Viacom CEO Philippe Dauman sued to block his removal from the family trust of the company's controlling shareholder, Sumner Redstone, arguing that the move goes against the well-established plans of the 92-year-old billionaire.
Mr. Dauman and George Abrams, another trustee who was removed last week, filed a complaint in state court in Canton, Mass., on Monday challenging changes made to the trust by a lawyer claiming to represent Mr. Redstone. The suit, which accuses Mr. Redstone's daughter Shari of manipulation, asks a judge to block any action to remove them as trustees.
Mr. Redstone fired back, filing a petition in Los Angeles state court seeking to confirm the validity of his actions in removing Mr. Dauman and Mr. Abrams.
"Mr. Redstone is the sole beneficiary of the trust during his lifetime, and, although the trust itself is irrevocable, he has the right to remove or add trustees unless he is 'incapacitated,"' a spokesman for the billionaire said in a statement announcing the filing.
Mr. Redstone's declining health over the past two years has set off a power struggle in the Viacom board room and in his $20 million mansion. The war between Shari Redstone and Mr. Dauman comes as the company struggles to cope with declining cable TV ratings and plummeting stock prices and may impede plans to sell a minority stake in Paramount movie studio to outside investors.

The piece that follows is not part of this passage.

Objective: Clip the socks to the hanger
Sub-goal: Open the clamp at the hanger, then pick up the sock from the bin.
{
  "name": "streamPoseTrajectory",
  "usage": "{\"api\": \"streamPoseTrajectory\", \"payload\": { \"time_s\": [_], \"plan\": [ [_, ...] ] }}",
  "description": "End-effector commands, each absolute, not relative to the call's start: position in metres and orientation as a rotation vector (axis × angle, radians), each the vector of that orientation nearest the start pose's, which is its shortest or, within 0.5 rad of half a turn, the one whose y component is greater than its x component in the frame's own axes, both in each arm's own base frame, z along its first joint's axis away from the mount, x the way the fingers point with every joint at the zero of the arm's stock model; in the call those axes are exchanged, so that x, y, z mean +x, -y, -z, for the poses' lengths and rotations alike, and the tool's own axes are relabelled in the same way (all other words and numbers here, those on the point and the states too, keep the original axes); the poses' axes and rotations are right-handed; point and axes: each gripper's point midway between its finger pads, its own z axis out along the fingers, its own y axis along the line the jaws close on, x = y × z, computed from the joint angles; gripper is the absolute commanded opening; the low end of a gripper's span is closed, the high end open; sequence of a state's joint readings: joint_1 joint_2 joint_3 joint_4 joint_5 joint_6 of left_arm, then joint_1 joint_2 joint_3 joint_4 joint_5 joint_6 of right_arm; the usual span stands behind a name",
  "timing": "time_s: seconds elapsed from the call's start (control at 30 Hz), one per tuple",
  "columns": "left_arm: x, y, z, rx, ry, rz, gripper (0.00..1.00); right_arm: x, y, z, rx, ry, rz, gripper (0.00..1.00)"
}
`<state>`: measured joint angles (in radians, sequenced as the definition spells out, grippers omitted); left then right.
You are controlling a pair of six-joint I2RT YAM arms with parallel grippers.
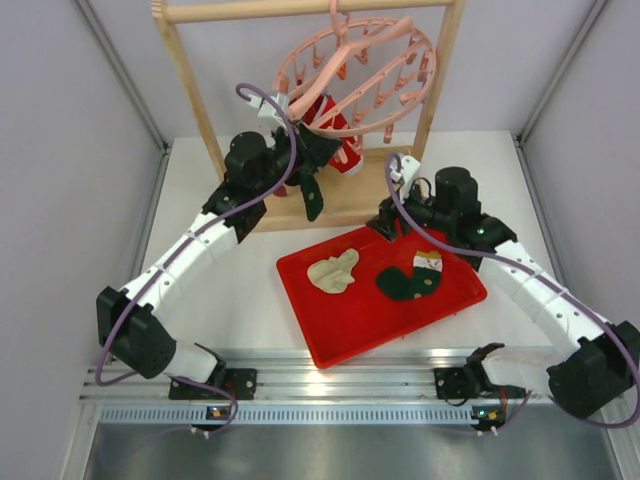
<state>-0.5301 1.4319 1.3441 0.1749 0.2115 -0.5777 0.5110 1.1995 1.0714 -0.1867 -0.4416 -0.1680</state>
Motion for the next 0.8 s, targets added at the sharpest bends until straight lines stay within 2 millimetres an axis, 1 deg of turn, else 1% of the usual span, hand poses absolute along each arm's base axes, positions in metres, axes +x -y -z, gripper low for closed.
{"api": "streamPoseTrajectory", "payload": {
  "time_s": [0.0,0.03,0.07,0.13,0.17,0.23,0.27,0.33,0.37,0.43,0.5,0.53,0.57,0.6,0.63,0.67,0.73,0.77],
  "plan": [
    [0.382,0.284,-0.442,0.129,-1.433,1.053,0.0,0.285,-0.205,-0.223,-0.923,-1.9,-0.577,0.62],
    [0.382,0.285,-0.442,0.13,-1.433,1.054,0.0,0.282,-0.195,-0.207,-0.896,-1.962,-0.562,0.62],
    [0.383,0.284,-0.442,0.129,-1.433,1.052,0.0,0.287,-0.178,-0.197,-0.839,-2.018,-0.506,0.62],
    [0.383,0.284,-0.441,0.129,-1.433,1.052,0.0,0.283,-0.158,-0.172,-0.769,-2.147,-0.441,0.6],
    [0.383,0.285,-0.441,0.132,-1.433,1.055,0.0,0.288,-0.142,-0.162,-0.706,-2.206,-0.36,0.6],
    [0.383,0.285,-0.441,0.13,-1.433,1.057,0.0,0.286,-0.127,-0.144,-0.616,-2.298,-0.285,0.6],
    [0.383,0.285,-0.441,0.13,-1.432,1.057,0.0,0.289,-0.111,-0.133,-0.551,-2.351,-0.177,0.59],
    [0.383,0.286,-0.44,0.128,-1.435,1.058,0.0,0.287,-0.097,-0.116,-0.429,-2.429,-0.1,0.58],
    [0.383,0.285,-0.439,0.126,-1.436,1.058,0.0,0.288,-0.091,-0.11,-0.406,-2.445,-0.06,0.58],
    [0.384,0.285,-0.439,0.124,-1.437,1.055,0.0,0.296,-0.09,-0.11,-0.292,-2.444,-0.048,0.58],
    [0.383,0.285,-0.44,0.125,-1.435,1.054,0.0,0.298,-0.087,-0.105,-0.236,-2.462,-0.024,0.6],
    [0.383,0.284,-0.441,0.124,-1.431,1.053,0.0,0.3,-0.084,-0.102,-0.158,-2.478,-0.007,0.6],
    [0.383,0.284,-0.441,0.126,-1.431,1.051,0.0,0.3,-0.079,-0.092,-0.122,-2.519,0.043,0.6],
    [0.383,0.283,-0.442,0.122,-1.429,1.048,0.0,0.297,-0.074,-0.086,-0.093,-2.551,0.079,0.6],
    [0.383,0.283,-0.442,0.122,-1.428,1.046,0.0,0.297,-0.072,-0.081,-0.018,-2.569,0.096,0.6],
    [0.384,0.283,-0.442,0.122,-1.43,1.043,0.0,0.295,-0.07,-0.072,0.0,-2.599,0.111,0.59],
    [0.385,0.281,-0.441,0.117,-1.433,1.04,0.0,0.293,-0.071,-0.065,0.052,-2.616,0.105,0.58],
    [0.385,0.28,-0.442,0.117,-1.432,1.038,0.0,0.291,-0.073,-0.058,0.058,-2.641,0.095,0.57]
  ]
}}
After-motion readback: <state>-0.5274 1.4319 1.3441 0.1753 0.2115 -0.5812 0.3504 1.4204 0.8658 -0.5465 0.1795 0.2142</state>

Last year, Mr. Redstone kicked his caretaker, Manuela Herzer, and his then-girlfriend, Sydney Holland, out of his house and his will. Mr. Dauman replaced Mr. Herzer as the director of Redstone's end-of-life healthcare, a duty that was later passed on to Ms. Redstone.
Mr. Herzer sued, asking the court to reinstate her as Redstone's health-care agent. Her case was dismissed earlier this month after a judge said he was persuaded by testimony from Mr. Redstone that he wanted nothing to do with his former housemate.
Mr. Dauman and Mr. Abrams were informed Friday by Michael Tu, a lawyer representing Mr. Redstone, that they were to be relieved of their duties as trustees. Both men touted their long histories with Mr. Redstone with Mr. Dauman serving as the billionaire's confidant for more than three decades. Abrams, a family law attorney from Boston, says he's been friends with the mogul for more than 50 years.
In contrast, Ms. Redstone's relationship has been fraught with "conflict and antagonism," driven in large part by her desire to gain influence over her father's companies, Viacom, National Amusements Inc. and CBS, according to the complaint, a copy of which was obtained from the company. In August 2008, Mr. Redstone publicly stated that he wanted his daughter to play only a limited role in the companies. He also said at the time that she wouldn't succeed him as the head of Viacom or National Amusements, according to the filing.
"If these purported actions are not voided, Shari will have effectuated an unlawful corporate takeover and will be able to exercise control of Mr. Redstone's companies, contrary to his longstanding wishes," Mr. Dauman and Mr. Abrams said in the complaint.
Mr. Redstone, who suffers from a neurological disorder and can't start or participate in meaningful conversation, is susceptible to undue influence, the men said. The move to remove Mr. Dauman and Mr. Abrams as trustees upends "his decades-long plan of succession and careful estate planning," they said.
Ms. Redstone "is attempting to use his control to dismantle his estate plan to serve her own interests and to assume control of his businesses which he long refused her," the duo said in the filing. "Her attempt to do so, however, is based on exercising undue influence over her ailing father and thereby purporting to seize authority from a man not mentally competent to have granted it."
A spokesman for Mr. Redstone said he has been out visiting family in recent days. He's also preparing to name new trustees to replace Mr. Dauman and Mr. Abrams, said the person close to the family, who asked not to be identified discussing private information.
"It is absurd for anyone to accuse Shari of manipulating her father or controlling what goes on in his household," her spokeswoman said in a statement Monday. "Sumner makes his own decisions regarding whom he wants to see both in his home and elsewhere, and he has his own team of independent advisers to counsel him on corporate and other matters."